=== Data for this task ===
****

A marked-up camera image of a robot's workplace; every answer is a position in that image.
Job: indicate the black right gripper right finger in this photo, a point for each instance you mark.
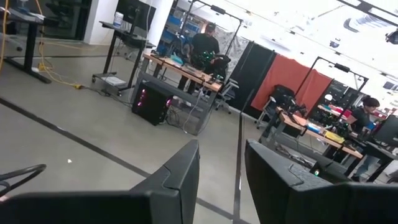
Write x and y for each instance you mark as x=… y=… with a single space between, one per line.
x=280 y=193

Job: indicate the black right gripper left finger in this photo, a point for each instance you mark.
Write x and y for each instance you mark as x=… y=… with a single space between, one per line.
x=177 y=186

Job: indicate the wooden workbench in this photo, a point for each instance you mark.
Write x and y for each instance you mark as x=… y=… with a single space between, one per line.
x=298 y=123
x=174 y=63

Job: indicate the black chair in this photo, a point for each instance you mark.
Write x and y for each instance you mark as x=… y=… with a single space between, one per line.
x=283 y=93

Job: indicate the grey office chair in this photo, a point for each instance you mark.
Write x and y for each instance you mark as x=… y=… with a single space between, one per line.
x=227 y=90

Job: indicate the person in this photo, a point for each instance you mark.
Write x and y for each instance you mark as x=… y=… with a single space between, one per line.
x=205 y=45
x=360 y=119

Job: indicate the orange partition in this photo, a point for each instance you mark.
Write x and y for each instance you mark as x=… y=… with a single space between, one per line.
x=286 y=81

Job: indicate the black partition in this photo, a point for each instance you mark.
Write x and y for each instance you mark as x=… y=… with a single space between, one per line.
x=252 y=71

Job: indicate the black monitor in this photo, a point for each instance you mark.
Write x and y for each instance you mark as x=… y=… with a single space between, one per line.
x=388 y=130
x=136 y=12

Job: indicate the white patterned sheet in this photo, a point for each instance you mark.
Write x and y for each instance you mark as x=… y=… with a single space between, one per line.
x=236 y=49

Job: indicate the black cart desk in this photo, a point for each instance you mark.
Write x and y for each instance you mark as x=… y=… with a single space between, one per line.
x=124 y=34

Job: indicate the black ceiling spotlight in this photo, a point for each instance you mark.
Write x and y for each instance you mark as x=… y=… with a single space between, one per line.
x=392 y=36

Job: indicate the black workstation frame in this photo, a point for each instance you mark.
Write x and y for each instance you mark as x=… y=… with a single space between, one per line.
x=217 y=9
x=342 y=67

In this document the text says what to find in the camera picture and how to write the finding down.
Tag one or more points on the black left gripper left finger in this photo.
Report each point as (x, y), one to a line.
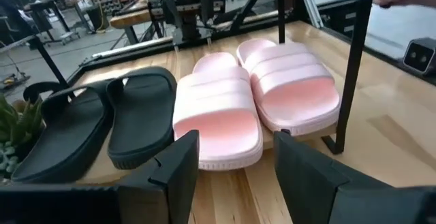
(170, 190)

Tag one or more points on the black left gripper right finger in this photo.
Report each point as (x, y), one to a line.
(306, 183)

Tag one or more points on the black rubber slide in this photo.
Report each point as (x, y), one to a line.
(68, 139)
(143, 122)

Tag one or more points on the pink rubber slide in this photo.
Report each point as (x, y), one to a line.
(218, 132)
(299, 105)

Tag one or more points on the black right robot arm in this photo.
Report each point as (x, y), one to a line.
(187, 13)

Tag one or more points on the potted green succulent plant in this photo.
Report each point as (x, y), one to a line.
(17, 132)

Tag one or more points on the wooden background table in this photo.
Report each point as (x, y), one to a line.
(131, 18)

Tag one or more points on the black metal rack frame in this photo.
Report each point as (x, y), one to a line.
(354, 64)

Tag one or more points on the grey table-level camera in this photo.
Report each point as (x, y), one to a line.
(420, 57)

****

=== To do ===
Lines holding "rubber" in the material above are to be reported.

=== Task solution ===
Tag one or more points on the black rubber slide in this photo.
Tag one or more points on the pink rubber slide in this photo.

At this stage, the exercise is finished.